#### [Data section]

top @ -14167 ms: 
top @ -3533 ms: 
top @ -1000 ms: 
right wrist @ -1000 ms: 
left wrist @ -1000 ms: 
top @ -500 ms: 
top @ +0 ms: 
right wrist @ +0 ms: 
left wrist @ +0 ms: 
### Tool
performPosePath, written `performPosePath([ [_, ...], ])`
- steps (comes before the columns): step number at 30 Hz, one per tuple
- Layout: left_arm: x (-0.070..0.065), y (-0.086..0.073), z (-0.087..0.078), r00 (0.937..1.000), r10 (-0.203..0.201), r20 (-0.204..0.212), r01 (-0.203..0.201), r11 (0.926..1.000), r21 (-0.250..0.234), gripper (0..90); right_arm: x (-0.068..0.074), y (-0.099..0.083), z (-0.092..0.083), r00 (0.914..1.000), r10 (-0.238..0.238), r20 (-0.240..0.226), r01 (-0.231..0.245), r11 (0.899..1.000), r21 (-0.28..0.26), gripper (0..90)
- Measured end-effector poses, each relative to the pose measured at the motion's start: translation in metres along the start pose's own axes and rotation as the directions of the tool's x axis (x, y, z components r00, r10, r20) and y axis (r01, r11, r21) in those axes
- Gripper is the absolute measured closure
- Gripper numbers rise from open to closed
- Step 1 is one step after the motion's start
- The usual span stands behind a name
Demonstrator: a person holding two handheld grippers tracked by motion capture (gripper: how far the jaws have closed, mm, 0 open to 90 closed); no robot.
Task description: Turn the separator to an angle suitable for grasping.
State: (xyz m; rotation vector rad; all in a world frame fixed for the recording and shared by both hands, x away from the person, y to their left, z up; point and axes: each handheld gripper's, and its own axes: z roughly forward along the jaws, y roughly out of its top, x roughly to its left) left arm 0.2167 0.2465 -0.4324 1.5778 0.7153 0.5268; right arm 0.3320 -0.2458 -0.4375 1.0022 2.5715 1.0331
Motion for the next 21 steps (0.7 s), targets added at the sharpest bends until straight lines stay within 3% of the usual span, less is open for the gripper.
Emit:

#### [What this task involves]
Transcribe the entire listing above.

#### [Response to this task]
top @ -14167 ms: 
top @ -3533 ms: 
top @ -1000 ms: 
right wrist @ -1000 ms: 
left wrist @ -1000 ms: 
top @ -500 ms: 
top @ +0 ms: 
right wrist @ +0 ms: 
left wrist @ +0 ms: 
### Tool
performPosePath, written `performPosePath([ [_, ...], ])`
- steps (comes before the columns): step number at 30 Hz, one per tuple
- Layout: left_arm: x (-0.070..0.065), y (-0.086..0.073), z (-0.087..0.078), r00 (0.937..1.000), r10 (-0.203..0.201), r20 (-0.204..0.212), r01 (-0.203..0.201), r11 (0.926..1.000), r21 (-0.250..0.234), gripper (0..90); right_arm: x (-0.068..0.074), y (-0.099..0.083), z (-0.092..0.083), r00 (0.914..1.000), r10 (-0.238..0.238), r20 (-0.240..0.226), r01 (-0.231..0.245), r11 (0.899..1.000), r21 (-0.28..0.26), gripper (0..90)
- Measured end-effector poses, each relative to the pose measured at the motion's start: translation in metres along the start pose's own axes and rotation as the directions of the tool's x axis (x, y, z components r00, r10, r20) and y axis (r01, r11, r21) in those axes
- Gripper is the absolute measured closure
- Gripper numbers rise from open to closed
- Step 1 is one step after the motion's start
- The usual span stands behind a name
Demonstrator: a person holding two handheld grippers tracked by motion capture (gripper: how far the jaws have closed, mm, 0 open to 90 closed); no robot.
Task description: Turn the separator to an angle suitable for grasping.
State: (xyz m; rotation vector rad; all in a world frame fixed for the recording and shared by both hands, x away from the person, y to their left, z up; point and axes: each handheld gripper's, and its own axes: z roughly forward along the jaws, y roughly out of its top, x roughly to its left) left arm 0.2167 0.2465 -0.4324 1.5778 0.7153 0.5268; right arm 0.3320 -0.2458 -0.4375 1.0022 2.5715 1.0331
Motion for the next 21 steps (0.7 s), targets added at the sharpest bends until straight lines stay within 3% of the usual span, less is open for the gripper.
Emit:

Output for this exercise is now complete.